=== COLLECTED MATERIAL ===

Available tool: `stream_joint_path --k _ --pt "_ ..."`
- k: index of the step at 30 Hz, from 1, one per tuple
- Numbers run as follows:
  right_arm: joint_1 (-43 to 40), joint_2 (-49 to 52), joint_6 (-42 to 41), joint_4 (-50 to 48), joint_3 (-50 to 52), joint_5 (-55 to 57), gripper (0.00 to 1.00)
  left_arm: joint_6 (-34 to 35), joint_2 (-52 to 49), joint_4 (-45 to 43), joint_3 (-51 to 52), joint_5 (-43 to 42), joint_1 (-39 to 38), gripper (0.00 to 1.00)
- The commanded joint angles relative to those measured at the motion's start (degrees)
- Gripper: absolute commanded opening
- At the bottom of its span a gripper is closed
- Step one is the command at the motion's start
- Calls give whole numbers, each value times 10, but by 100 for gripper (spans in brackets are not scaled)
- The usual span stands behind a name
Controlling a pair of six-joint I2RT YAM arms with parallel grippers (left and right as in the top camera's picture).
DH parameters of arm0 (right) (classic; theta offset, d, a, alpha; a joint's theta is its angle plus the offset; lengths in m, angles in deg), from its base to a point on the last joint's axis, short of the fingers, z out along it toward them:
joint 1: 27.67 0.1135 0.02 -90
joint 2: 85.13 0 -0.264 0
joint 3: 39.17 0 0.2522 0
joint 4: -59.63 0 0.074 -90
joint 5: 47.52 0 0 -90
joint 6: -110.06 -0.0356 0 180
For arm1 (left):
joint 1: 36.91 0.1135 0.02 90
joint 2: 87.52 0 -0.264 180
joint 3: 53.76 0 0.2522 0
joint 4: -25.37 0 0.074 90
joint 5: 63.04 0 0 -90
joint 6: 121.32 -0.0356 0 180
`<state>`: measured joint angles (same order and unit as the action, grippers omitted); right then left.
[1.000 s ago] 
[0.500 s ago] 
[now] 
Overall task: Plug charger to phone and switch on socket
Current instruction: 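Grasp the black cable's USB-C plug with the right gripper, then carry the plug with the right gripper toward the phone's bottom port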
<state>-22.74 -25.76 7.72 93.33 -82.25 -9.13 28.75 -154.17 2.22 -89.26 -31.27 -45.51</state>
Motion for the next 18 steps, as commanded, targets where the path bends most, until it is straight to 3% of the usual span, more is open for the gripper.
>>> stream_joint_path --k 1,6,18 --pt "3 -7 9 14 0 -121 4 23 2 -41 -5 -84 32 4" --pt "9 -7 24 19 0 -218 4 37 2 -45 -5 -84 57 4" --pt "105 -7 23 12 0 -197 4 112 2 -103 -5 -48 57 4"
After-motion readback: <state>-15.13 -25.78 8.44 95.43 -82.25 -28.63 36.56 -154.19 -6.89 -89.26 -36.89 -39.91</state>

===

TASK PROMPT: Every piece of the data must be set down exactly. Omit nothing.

SOLUTION:
Available tool: `stream_joint_path --k _ --pt "_ ..."`
- k: index of the step at 30 Hz, from 1, one per tuple
- Numbers run as follows:
  right_arm: joint_1 (-43 to 40), joint_2 (-49 to 52), joint_6 (-42 to 41), joint_4 (-50 to 48), joint_3 (-50 to 52), joint_5 (-55 to 57), gripper (0.00 to 1.00)
  left_arm: joint_6 (-34 to 35), joint_2 (-52 to 49), joint_4 (-45 to 43), joint_3 (-51 to 52), joint_5 (-43 to 42), joint_1 (-39 to 38), gripper (0.00 to 1.00)
- The commanded joint angles relative to those measured at the motion's start (degrees)
- Gripper: absolute commanded opening
- At the bottom of its span a gripper is closed
- Step one is the command at the motion's start
- Calls give whole numbers, each value times 10, but by 100 for gripper (spans in brackets are not scaled)
- The usual span stands behind a name
Controlling a pair of six-joint I2RT YAM arms with parallel grippers (left and right as in the top camera's picture).
DH parameters of arm0 (right) (classic; theta offset, d, a, alpha; a joint's theta is its angle plus the offset; lengths in m, angles in deg), from its base to a point on the last joint's axis, short of the fingers, z out along it toward them:
joint 1: 27.67 0.1135 0.02 -90
joint 2: 85.13 0 -0.264 0
joint 3: 39.17 0 0.2522 0
joint 4: -59.63 0 0.074 -90
joint 5: 47.52 0 0 -90
joint 6: -110.06 -0.0356 0 180
For arm1 (left):
joint 1: 36.91 0.1135 0.02 90
joint 2: 87.52 0 -0.264 180
joint 3: 53.76 0 0.2522 0
joint 4: -25.37 0 0.074 90
joint 5: 63.04 0 0 -90
joint 6: 121.32 -0.0356 0 180
`<state>`: measured joint angles (same order and unit as the action, grippers omitted); right then left.
[1.000 s ago] 
[0.500 s ago] 
[now] 
Overall task: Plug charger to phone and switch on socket
Current instruction: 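Grasp the black cable's USB-C plug with the right gripper, then carry the plug with the right gripper toward the phone's bottom port
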<state>-22.74 -25.76 7.72 93.33 -82.25 -9.13 28.75 -154.17 2.22 -89.26 -31.27 -45.51</state>
Motion for the next 18 steps, as commanded, targets where the path bends most, until it is straight to 3% of the usual span, more is open for the gripper.
>>> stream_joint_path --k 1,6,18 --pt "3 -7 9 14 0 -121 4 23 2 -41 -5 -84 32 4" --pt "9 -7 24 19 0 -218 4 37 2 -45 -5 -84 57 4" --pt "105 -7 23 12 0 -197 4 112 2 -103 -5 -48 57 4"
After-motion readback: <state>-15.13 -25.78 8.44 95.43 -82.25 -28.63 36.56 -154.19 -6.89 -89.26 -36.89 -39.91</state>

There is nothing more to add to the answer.